Complying with the Property Management Agreement

In this case study, a property manager is found to have failed to perform in accordance with the terms of the property management agreement when he charged the owner for repairs without authorization as required by the property management agreement. It is imperative that property managers comply with the terms of all written agreements.

 

The Situation:

On February 20, 1990, Milo Sampson (“Sampson”) was issued a salespersons license. Sampson’s license has been affiliated with Next Level Rentals (“Next Level”) since November 8, 1999.

 

On May 23, 2018, Leroy & Bailey Rowland (“Rowlands”) as property owners entered into a property management agreement with Next Level for their property at 4423 Ashford Drive, Leesburg, VA. The property management agreement was for a period of one year, with automatic renewals.

 

The property management agreement stated, in part:

Manager’s Obligations:

  1. Repairs: To administer, supervise, and discharge of all repairs, and to purchase supplies. Manager agrees to obtain Owner’s prior authorization for any and all repairs. Except in the case of emergency repairs, or in the event the owner is not reasonably available for consultation, and manager deems such protection of the property from damage or to perform services to the tenants provided for in their lease.

 

On March 18, 2020, the tenants of the subject property submitted a service request because the hot water, half of the stove, and the fireplace were not working. In response Next Level dispatched a repair technician. On March 26, Sampson emailed the Rowlands and stated that the affected appliances had clogged igniters and the gas supply pipe and elbow had rusted. Sampson stated that the pipe, elbows, and igniter were replaced and that the cost of the repairs was $350. On March 30th the Rowlands were charged for the repairs.

 

During an interview with Investigator Aleena Gibbons (“Investigator Gibbons”), the Board’s agent, the Rowlands stated that they did not authorize the repairs to the hot water heater, stove, and fireplace.

 

On April 7, Sampson sent the Rowlands an email that stated “As you know, the water heater was leaking and required replacement.
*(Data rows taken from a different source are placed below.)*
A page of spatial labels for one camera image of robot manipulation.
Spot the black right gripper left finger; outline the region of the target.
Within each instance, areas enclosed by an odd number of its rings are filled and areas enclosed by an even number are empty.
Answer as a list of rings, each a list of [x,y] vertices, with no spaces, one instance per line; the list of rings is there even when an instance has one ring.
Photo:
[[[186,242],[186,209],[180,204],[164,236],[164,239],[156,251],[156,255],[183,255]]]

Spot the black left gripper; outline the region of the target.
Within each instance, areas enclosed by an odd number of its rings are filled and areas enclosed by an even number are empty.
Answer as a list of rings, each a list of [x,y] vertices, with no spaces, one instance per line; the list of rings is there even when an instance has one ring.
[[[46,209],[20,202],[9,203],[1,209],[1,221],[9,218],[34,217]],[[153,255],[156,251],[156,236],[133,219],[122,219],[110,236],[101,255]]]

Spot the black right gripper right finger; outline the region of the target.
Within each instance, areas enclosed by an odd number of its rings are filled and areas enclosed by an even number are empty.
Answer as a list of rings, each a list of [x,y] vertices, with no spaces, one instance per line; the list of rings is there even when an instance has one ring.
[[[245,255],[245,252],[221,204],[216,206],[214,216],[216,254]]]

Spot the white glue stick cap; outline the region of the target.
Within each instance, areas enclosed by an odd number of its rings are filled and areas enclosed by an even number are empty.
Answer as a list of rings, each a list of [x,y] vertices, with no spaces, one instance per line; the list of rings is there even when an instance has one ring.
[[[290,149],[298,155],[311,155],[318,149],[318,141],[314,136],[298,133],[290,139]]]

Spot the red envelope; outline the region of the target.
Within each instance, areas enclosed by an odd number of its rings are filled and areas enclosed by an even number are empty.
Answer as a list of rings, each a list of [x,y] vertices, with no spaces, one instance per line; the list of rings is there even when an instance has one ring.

The cost was $1,900.” On April 23rd, the Rowlands were charged $1,900 for replacement of the water heater. During the investigation, Sampson told Investigator Gibbons he did not need the Rowlands’ approval because the hot water heater replacement was considered an emergency. Additionally, Sampson stated that he had discussed replacing the water heater with the Rowlands by telephone. During this phone call Sampson told the Rowlands that replacing the water heater would cost between $1,300 and $1,900. Sampson indicated that Ms. Rowland agreed that the water heater needed to be replaced because the repairs weren’t holding.

 

Sampson provided an estimate for the water heater replacement from Yasin Lang (“Lang”) for $1,200. When asked about the $700 discrepancy between the estimate and what the Rowlands were charged, Sampson stated the $700 was to remove the old water heater, a riding lawn mower, and other debris from the subject property.

 

Sampson indicated that Lang did not remove the old water heater from the property, as indicated in the scope of work for the $1,200 estimate. Sampson added that he had stopped contracting with Lang for work on properties managed by Next Level because of Lang’s failure to remove the old water heater as indicated on the estimate.

 

During the Informal Fact Finding (“IFF”) conference, Sampson stated that the Rowlands approved the removal of the old refrigerator in December 2018 via email and during a conversation. Sampson said that they originally thought the refrigerator was removed in 2018 because they were billed by a previous contractor. When he discovered that it had not been removed, he included it with the lawn mower and old water heater. Sampson indicated that the Rowlands were billed in 2018 for the removal of the refrigerator.

 

During the IFF, when specifically asked if he received separate authorization for the $700 charge for the removal of debris, Sampson stated:

No. You know, it was all previously approved before. The refrigerator back in 2018. She did give us approval to remove the lawnmower. You know when the new tenant was moving in, they wanted all that done.

 

I had the opportunity to observe Sampson during the IFF, including his demeanor, and I found him credible. He presented as calm, focused, and forthright in his responses to questions posed. I also found his statements that the Rowlands approved replacement of the water heater during a telephone conversation to be credible. During the IFF, Sampson was able to recall specific details and context of the telephone conversations with the Rowlands, which added to the credibility of his statements. However, Sampson acknowledged the Rowlands were previously charged for removal of the extra refrigerator in 2018. Additionally, he acknowledged that the removal of the old water heater should have been included in the $1,200 charged to the Rowlands for the replacement of the water heater. From the information in the file and the statements at the IFF, it does not appear Sampson sought or that the Rowlands gave authorization for Next Level to pay a second contractor to complete repairs that Next Level had already paid to Lang for providing.

 

Sampson failed to perform in accordance with the terms of the property management agreement in violation of § 54.1-2135.A.1 of the Code of Virginia.

 

The Result:

The Board found Sampson’s prior repeated violations of the Board’s regulations to be an aggravating factor that rises to the level necessary to revoke the license, so the Board voted to revoke the license instead of imposing the recommended monetary penalties and probationary terms.